What you need to do>
Filter the entries that follow, copying every line in which the word "joint" appears.

*** Opening Given entries ***

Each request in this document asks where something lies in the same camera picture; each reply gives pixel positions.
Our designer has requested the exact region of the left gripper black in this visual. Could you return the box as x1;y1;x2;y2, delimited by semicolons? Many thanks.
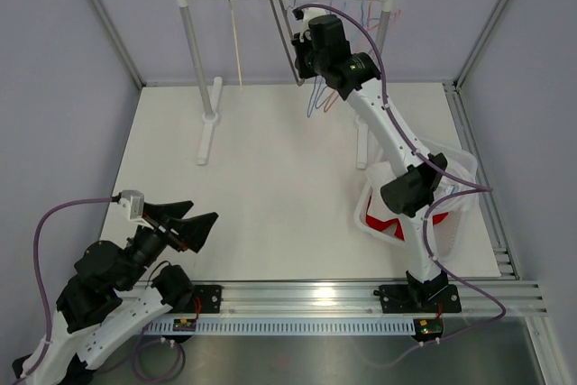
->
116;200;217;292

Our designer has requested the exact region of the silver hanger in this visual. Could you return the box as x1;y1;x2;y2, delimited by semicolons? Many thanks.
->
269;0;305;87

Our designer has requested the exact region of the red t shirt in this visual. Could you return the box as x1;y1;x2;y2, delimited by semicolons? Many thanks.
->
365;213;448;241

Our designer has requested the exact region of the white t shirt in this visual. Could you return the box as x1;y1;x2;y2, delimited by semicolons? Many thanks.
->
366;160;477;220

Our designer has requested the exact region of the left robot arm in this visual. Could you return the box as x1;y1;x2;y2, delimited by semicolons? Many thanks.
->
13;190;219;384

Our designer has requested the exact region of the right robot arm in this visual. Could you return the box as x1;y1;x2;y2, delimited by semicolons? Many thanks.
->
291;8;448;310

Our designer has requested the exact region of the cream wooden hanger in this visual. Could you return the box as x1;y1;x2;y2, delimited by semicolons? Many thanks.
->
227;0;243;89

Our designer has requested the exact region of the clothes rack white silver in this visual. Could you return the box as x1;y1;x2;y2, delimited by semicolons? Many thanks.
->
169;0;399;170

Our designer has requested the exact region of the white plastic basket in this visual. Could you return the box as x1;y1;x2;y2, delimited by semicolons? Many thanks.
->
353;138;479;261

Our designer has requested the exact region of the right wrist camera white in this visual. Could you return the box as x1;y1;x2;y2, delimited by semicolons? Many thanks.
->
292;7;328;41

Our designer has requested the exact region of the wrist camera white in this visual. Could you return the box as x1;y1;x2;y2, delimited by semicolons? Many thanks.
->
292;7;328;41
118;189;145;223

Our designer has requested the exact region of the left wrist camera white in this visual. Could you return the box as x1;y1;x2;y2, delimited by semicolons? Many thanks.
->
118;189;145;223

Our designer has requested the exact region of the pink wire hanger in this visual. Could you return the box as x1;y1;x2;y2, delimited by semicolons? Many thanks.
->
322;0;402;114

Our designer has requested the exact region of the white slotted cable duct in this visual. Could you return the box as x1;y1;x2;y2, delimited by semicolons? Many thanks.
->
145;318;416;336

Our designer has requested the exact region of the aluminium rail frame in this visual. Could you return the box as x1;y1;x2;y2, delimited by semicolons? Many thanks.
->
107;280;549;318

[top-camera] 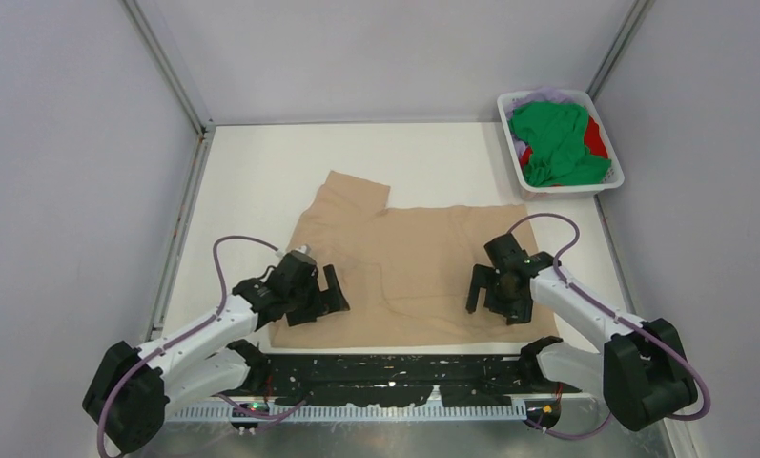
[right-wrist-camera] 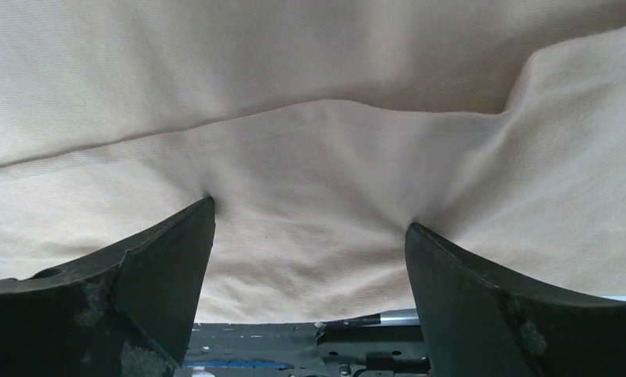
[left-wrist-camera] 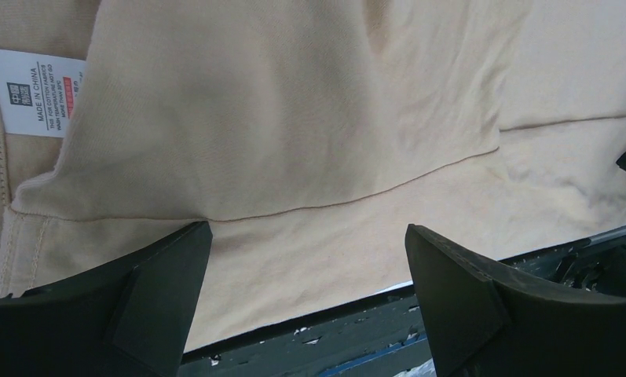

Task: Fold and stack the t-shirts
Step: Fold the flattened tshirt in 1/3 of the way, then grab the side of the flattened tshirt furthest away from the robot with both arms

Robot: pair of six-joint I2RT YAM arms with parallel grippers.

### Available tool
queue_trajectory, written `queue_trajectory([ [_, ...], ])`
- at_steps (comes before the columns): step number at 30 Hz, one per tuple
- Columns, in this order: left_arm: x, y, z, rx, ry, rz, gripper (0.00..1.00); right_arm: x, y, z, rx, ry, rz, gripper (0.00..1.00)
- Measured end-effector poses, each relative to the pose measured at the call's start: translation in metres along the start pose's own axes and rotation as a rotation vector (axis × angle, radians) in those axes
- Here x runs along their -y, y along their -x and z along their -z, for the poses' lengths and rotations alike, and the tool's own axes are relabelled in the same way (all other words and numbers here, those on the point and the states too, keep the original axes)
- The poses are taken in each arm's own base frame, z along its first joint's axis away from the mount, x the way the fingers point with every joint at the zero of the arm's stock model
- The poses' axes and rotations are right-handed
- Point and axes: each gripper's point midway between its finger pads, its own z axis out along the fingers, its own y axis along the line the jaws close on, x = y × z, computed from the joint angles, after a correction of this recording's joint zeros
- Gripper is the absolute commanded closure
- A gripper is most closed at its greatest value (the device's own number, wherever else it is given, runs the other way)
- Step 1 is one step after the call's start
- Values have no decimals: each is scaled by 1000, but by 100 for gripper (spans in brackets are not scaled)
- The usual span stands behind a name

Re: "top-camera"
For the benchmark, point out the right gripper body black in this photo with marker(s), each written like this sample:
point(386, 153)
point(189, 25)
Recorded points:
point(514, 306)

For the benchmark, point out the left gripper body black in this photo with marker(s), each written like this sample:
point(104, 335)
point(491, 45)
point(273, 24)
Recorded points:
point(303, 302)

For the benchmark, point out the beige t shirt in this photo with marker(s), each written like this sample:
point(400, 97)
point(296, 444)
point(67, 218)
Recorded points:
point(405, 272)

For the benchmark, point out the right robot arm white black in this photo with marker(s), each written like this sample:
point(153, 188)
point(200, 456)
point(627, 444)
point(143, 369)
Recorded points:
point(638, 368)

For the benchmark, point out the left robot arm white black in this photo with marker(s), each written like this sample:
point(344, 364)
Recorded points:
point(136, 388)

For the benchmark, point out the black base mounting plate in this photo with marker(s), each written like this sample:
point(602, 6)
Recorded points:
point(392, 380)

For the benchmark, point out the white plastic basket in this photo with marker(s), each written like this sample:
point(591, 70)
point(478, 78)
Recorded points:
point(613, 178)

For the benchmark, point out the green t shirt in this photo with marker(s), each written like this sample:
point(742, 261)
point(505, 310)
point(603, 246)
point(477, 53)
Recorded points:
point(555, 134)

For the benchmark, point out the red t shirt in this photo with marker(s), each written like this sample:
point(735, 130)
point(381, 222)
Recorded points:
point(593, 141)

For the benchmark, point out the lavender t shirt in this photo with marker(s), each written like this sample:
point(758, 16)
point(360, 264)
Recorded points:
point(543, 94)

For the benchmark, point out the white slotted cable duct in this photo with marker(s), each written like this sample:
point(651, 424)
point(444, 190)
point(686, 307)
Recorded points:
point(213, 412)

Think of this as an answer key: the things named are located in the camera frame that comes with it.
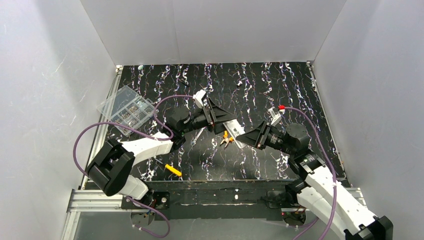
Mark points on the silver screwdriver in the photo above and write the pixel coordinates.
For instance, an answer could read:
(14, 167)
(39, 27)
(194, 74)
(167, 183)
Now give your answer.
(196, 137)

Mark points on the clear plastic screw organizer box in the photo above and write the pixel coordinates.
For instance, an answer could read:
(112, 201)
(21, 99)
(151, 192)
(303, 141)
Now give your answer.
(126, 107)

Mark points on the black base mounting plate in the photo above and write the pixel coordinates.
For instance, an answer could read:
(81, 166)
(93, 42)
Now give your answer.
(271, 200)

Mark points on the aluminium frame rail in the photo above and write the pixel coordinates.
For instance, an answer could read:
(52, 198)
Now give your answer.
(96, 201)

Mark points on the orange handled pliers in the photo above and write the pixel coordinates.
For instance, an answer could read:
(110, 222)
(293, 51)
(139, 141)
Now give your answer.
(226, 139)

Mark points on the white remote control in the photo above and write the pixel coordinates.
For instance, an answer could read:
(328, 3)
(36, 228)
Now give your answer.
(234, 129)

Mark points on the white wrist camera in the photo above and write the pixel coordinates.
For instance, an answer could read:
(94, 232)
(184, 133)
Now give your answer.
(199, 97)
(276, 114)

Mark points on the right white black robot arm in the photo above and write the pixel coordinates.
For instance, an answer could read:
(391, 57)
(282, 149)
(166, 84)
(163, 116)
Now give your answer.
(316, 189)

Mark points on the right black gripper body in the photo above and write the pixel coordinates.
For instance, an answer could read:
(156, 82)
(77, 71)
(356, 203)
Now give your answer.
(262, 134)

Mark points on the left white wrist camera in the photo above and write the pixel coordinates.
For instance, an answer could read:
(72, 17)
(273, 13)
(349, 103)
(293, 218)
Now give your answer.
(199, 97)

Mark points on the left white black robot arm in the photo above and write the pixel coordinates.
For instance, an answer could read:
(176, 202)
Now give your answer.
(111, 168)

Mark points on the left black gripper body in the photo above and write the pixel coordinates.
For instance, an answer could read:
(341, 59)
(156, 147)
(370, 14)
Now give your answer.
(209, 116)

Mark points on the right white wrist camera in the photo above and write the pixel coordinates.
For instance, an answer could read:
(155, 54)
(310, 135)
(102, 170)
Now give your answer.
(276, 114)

*** Closing Given entries ***
*** Opening Given entries ***

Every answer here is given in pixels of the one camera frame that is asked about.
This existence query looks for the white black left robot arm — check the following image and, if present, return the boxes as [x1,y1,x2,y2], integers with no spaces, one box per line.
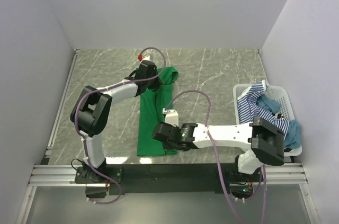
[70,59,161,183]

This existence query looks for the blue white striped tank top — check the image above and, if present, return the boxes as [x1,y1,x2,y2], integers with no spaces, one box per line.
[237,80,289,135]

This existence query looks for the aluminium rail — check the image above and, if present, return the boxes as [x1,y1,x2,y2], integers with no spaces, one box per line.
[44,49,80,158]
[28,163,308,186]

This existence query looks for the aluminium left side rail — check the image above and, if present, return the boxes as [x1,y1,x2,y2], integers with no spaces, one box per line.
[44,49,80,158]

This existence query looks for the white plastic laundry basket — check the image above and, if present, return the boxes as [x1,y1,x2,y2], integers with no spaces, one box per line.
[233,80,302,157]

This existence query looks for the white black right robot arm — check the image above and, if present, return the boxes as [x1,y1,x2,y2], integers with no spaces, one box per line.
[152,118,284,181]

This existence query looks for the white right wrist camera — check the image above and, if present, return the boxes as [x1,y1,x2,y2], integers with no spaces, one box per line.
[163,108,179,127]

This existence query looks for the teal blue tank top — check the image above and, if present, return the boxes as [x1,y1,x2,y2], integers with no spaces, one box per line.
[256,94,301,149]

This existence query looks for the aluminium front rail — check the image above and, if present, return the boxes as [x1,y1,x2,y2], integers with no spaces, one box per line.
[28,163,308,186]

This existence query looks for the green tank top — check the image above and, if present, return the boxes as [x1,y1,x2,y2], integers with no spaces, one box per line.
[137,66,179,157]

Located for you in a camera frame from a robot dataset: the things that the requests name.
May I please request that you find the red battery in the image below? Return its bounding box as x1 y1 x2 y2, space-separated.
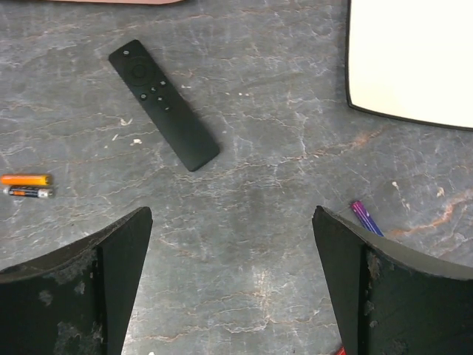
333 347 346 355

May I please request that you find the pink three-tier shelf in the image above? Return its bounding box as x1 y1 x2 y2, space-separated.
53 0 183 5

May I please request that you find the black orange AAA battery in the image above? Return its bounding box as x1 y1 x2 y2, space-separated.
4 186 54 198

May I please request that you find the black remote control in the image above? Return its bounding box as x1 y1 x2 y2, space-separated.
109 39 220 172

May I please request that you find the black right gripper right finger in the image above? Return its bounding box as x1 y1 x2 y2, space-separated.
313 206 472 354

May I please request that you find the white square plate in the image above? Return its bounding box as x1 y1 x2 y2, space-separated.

*** Closing Given entries ***

Written answer>
Robot: pair of six-joint I2RT YAM arms with parallel grippers.
- The poses are taken in each arm's own base frame, z along its first joint's axis away from the mount, x the way the fingers point with every joint at the zero of the arm's stock model
- Point and axes: each gripper's point midway between its finger pads, its own z axis out along the fingers, its own y axis along the line the jaws close on, x = y × z, computed from the joint angles, after a correction of this recording's joint zeros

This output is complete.